Mahkemece, davalının sosyal iletişim sitesinde yapmış olduğu paylaşım ile ilgili olarak davacı ... hakkında “Niğde’yi betona çevirdi, parke döşeyeceğim diye kesesini dolduruyor galiba, Allah belasını versin, orada avrat satıyorlar, şerefsizler” demek suretiyle hakarette bulunduğu, bu durumun .... 2. Sulh Ceza Mahkemesinin 2013/746 esas 2014/129 karar sayılı dosyasında sabit olduğu, hakaret suçundan davalı hakkında hükmün açıklanmasının geri bırakılmasına karar verildiği gerekçesiyle davacı ..."un talep ettiği istemin kısmen kabulüne karar verilmiştir.
Matufiyet kelime anlamı olarak; yöneliklik, yönelmiş olmaklık olarak tarif edilmektedir. (YILMAZ Ejder, Hukuk Sözlüğü, b.7 ... 2002, s. 784)
Özellikle kişilik haklarına saldırı nedeniyle tazminat istemini içeren davalarda söz konusu olan matufiyet şartı, açıkça kanunda yer almamakla birlikte, Yargıtay içtihatlarıyla hukukumuza girmiştir.
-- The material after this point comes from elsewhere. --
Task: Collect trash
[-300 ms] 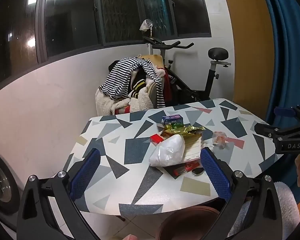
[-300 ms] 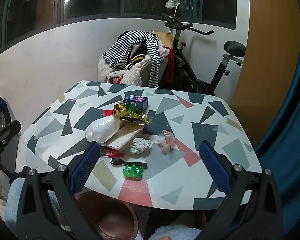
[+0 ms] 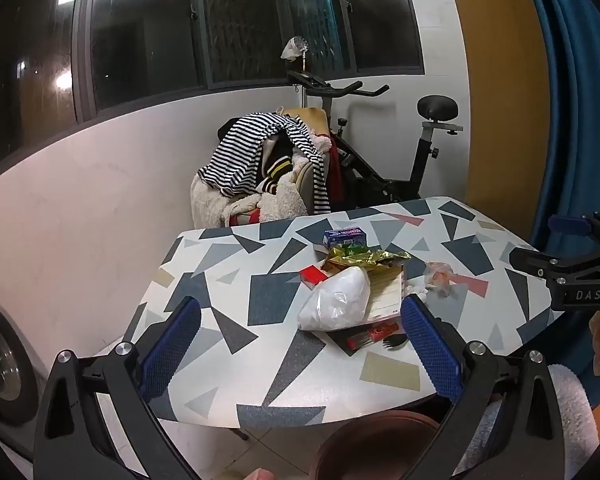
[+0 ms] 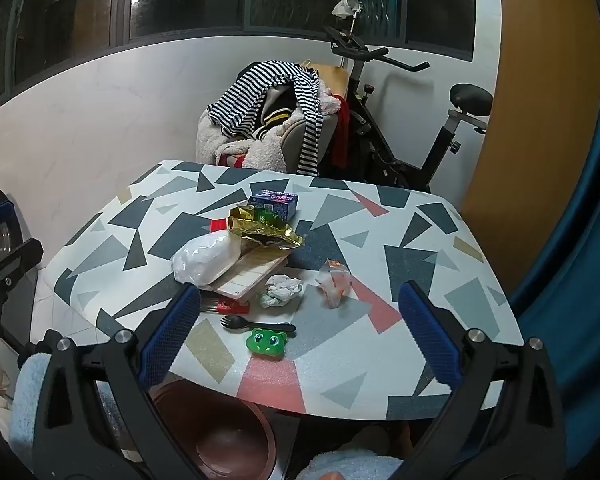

Matufiyet şartının içtihatlarda adı, sanı, kimliği belli olmasa da ona yöneldiği konusunda kuşku bırakmayacak şekilde ithamlara, yönelimlere yer veren ifadeler olarak kabul edilmektedir.
Yargısal kararlarda yayın ile şeref ve haysiyetine veya özel yaşamına dolayısıyla kişilik haklarına saldırıda bulunulduğunu iddia eden yönünden varlığı aranan önemli bir koşul olarak tarif edilmiş, matufiyetin varlığını kabul için o yayında veya konuşmada, ya kişinin adından açıkça söz edilmesi ya da konumunun, sıfatının gösterilmesi veya bunlardan söz edilmese dahi yayın içeriğinden bu kişinin amaçlandığı, sözlerin ona yönelik olduğunun anlaşılması veya anlaşılabilir olması şartları aranmıştır.
Gerçekten hukuka aykırı eylemde bulunan kişi mağdurun ismini açıkça belirtmemiş veya isnat ettiği fiili üstü kapalı bir biçimde geçiştirmişse, isnadın mahiyetinde ve mağdurun şahsına matufiyetinde tereddüt edilmeyecek derecede karineler varsa, hem isim zikredilmiş, hem de hakaret vaki olmuş sayılır. (Hukuk Genel Kurulu 16/09/2015 gün ve 2014/4-85 E 2015/1774 K- 07/07/2010 gün ve 2010/4-377 E 2010/365 K)
Bu ilke ve açıklamalar ışığında, somut olayda davalının sosyal iletişim sitesinde paylaştığı haber ve yorumlarındaki ifadeleri incelendiğinde; davacı isminin ve sıfatının belirtilmediği, ortalama bir kişinin davalının sözlerinin muhatabının davacı olduğunu anlayamayacağı, bu durumda davalının ifadelerinin davacıya matuf olmadığının kabulü gerekir.
O halde, hakaret nedeniyle manevi tazminat istemine ilişkin davanın, matufiyet unsuru gerçekleşmediğinden reddine karar verilmesi gerekirken, yerinde olmayan gerekçeyle yazılı biçimde karar verilmiş olması usul ve yasaya uygun düşmediğinden kararın bozulması gerekmiştir.
SONUÇ: Temyiz edilen kararın yukarıda açıklanan nedenlerle BOZULMASINA ve peşin alınan harcın istek halinde geri verilmesine 06/02/2017 gününde oybirliğiyle karar verildi.